DrChrono System Performance

Incident Report for DrChrono

Postmortem

RCA for DrChrono application outage on 18-October-2023

‌

Issue Start Date/Time: 18-Oct-2023 at 10:50 AM ET

Issue Resolution Date/Time: 18-Oct-2023 at 6:30 PM ET

‌

Issue Summary:

‌

Customers experienced 503 errors and slow performance while logging into DrChrono web application from 10:50 AM ET on Oct 18th, 2023. The service was restored fully by 6:30 PM ET on Oct 18th, 2023.

‌

How were customers impacted?

‌

Customers could not log into or utilize the DrChrono web application, mobile application or public APIs.

‌

Root Cause:

‌

At 10:50 AM ET two systems hosted by our cloud provider became degraded and intermittently unavailable. Due to the interplay of the two systems, customers had an often severely degraded experience in the window mentioned above. This was not caused by a change made by the DrChrono team but was a point in time event due to apparent hardware failure.

‌

The first system that failed backs our audit log storage and prevented any action that would have been written to the audit log. This was determined to be caused by disk pressure and likely a bad disk in the cloud provider’s environment as latency for writes was very high, but the volume of writes was normal. The pressure created from this degradation caused the second system, our background task processor, to fail to complete tasks and build up work to a degree that deadlocked the background task processor. Of note, the number of tasks was within expected bounds and should not have caused this degradation but did nonetheless – and has been confirmed by our cloud provider to be a bug in the version they provide to us.

‌

To ensure writes are processed for all incoming requests and provide a high level of data integrity, all requests ensure that the background task processor is available. With the background task processor in an intermittent degraded state, all requests that were unable to reach the background task processor returned a 503 error.

‌

To that end, both systems needed repair to return to healthy service. Both systems were configured for high availability and had automatic failover. The systems’ attempts at automatically fixing the issue and cloud provider dashboards reporting as healthy masked the true issues for some time. Additionally, the background task processor is configured to add more instances to complete tasks upon degradation or building queues.
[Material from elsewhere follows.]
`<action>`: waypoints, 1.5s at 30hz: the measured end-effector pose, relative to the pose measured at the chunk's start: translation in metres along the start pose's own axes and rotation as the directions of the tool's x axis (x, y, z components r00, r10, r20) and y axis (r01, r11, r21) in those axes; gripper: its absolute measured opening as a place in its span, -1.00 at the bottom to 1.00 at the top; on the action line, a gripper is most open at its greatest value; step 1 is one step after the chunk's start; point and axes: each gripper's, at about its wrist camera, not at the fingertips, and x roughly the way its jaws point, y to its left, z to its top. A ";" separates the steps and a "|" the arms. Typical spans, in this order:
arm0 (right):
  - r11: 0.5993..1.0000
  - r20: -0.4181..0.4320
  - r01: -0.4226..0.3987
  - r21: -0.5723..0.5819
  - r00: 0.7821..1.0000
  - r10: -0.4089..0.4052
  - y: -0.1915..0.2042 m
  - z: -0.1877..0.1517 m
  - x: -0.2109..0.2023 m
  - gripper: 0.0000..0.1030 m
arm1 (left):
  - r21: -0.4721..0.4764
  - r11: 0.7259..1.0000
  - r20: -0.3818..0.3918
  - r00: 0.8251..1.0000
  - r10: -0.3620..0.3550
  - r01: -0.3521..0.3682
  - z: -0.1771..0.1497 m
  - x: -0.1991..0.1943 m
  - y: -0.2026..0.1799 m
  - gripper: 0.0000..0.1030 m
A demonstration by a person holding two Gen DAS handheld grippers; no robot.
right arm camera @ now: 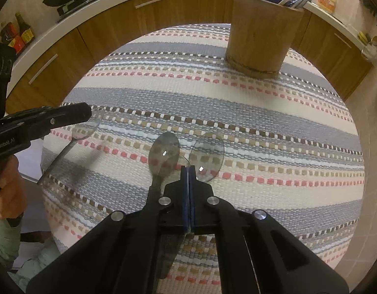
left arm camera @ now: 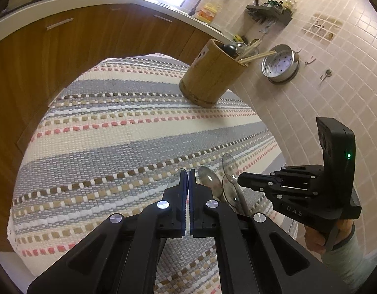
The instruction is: Organize utensils
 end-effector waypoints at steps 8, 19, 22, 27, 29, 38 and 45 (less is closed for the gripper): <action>0.997 -0.011 -0.075 0.033 0.997 0.076 -0.012 -0.004 -0.007 -0.72 | 0.020 1.000 0.023 1.000 -0.015 0.015 0.009 0.000 -0.008 -1.00; 0.998 -0.094 0.018 -0.064 0.995 -0.024 0.016 -0.002 0.023 -0.22 | 0.010 0.999 0.019 0.999 -0.044 0.044 0.005 0.004 0.003 -1.00; 0.995 -0.106 0.032 -0.096 0.993 -0.043 0.027 0.003 0.028 -0.32 | 0.010 0.999 0.023 0.999 -0.048 0.048 0.004 0.001 0.007 -1.00; 0.990 -0.130 0.049 -0.131 0.989 -0.066 0.039 0.005 0.035 -0.38 | 0.008 0.998 0.027 0.997 -0.069 0.069 0.003 -0.001 0.012 -1.00; 0.991 -0.127 0.046 -0.124 0.990 -0.062 0.038 0.007 0.038 -0.46 | 0.008 0.997 0.026 0.997 -0.079 0.079 0.004 -0.001 0.013 -1.00; 0.999 -0.012 0.012 -0.033 1.000 -0.012 0.003 0.000 0.000 -0.83 | 0.031 0.991 0.047 0.990 -0.131 0.129 0.014 -0.007 0.003 -1.00; 0.998 -0.025 -0.068 0.009 0.997 0.068 -0.016 -0.008 0.001 -0.83 | 0.068 0.986 0.069 0.985 -0.157 0.153 0.025 -0.010 -0.016 -1.00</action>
In this instance, that made the performance of the background task processor counterintuitively worse due to the bug mentioned above.

‌

Due to masked root causes, significant investigation was performed by the DrChrono and cloud provider support teams. It took several hours to pinpoint the true root causes and resolutions necessary. Once found, resolutions were performed.

‌

Resolution(s):

At roughly 4:00pm ET, the audit log datastore was re provisioned with more CPU, RAM and storage – not to provide more resources but to force the instance shifting from failed to healthy hardware within the cloud provider. Within 15 minutes, the new instance was up, running and healthy. It was keeping up with the same volume of writes that was failing just previously.

‌

Unfortunately, the background task processor was yet in a failed state due to the bug mentioned above and pressure created from the audit log datastore while it was intermittently out of service. With page loads checking on background task processor health, DrChrono still had issues serving customer requests.

‌

At roughly 6:15pm ET, it was determined that reducing the number of servers performing tasks for the background task processor would put less pressure on the bug causing deadlocks. Within 10 minutes of reducing the number of servers, the background task processor recovered, and service returned to normal.

‌

We did receive reports of slowness for roughly 10 minutes, but we believe via the data collected that this was the system continuing to recover. Based on our own testing, monitoring and data we consider DrChrono to have returned to healthy service at 6:30pm ET.

‌

Throughout the path of investigation and resolution, we noted many opportunities to implement process, changes and enhanced monitoring to the system to prevent this from occurring in the future.

‌

Mitigation steps planned/taken:

‌

Review and implement configuration to set number of servers for the background task processor to an ideal level to avoid the bug experienced. This has been completed as of 10/18.
Replace the existing background task processor system with another system that handles our volumes of tasks more performantly and does not have defects that affect our workloads. This is in progress and is our highest priority open item. We expect this to be completed in the next 30 days and have temporary relief implemented via item #1 above.
Introduce a buffer for audit log writes so that if audit log storage is unavailable operations can continue and no data loss occurs. This is in progress, and we expect this to be completed in the next 60 days.
Improve alerts for issues experienced above and other issues that may occur in these secondary systems within the DrChrono infrastructure stack. This is in progress, and we expect this to be completed in the next 30 days.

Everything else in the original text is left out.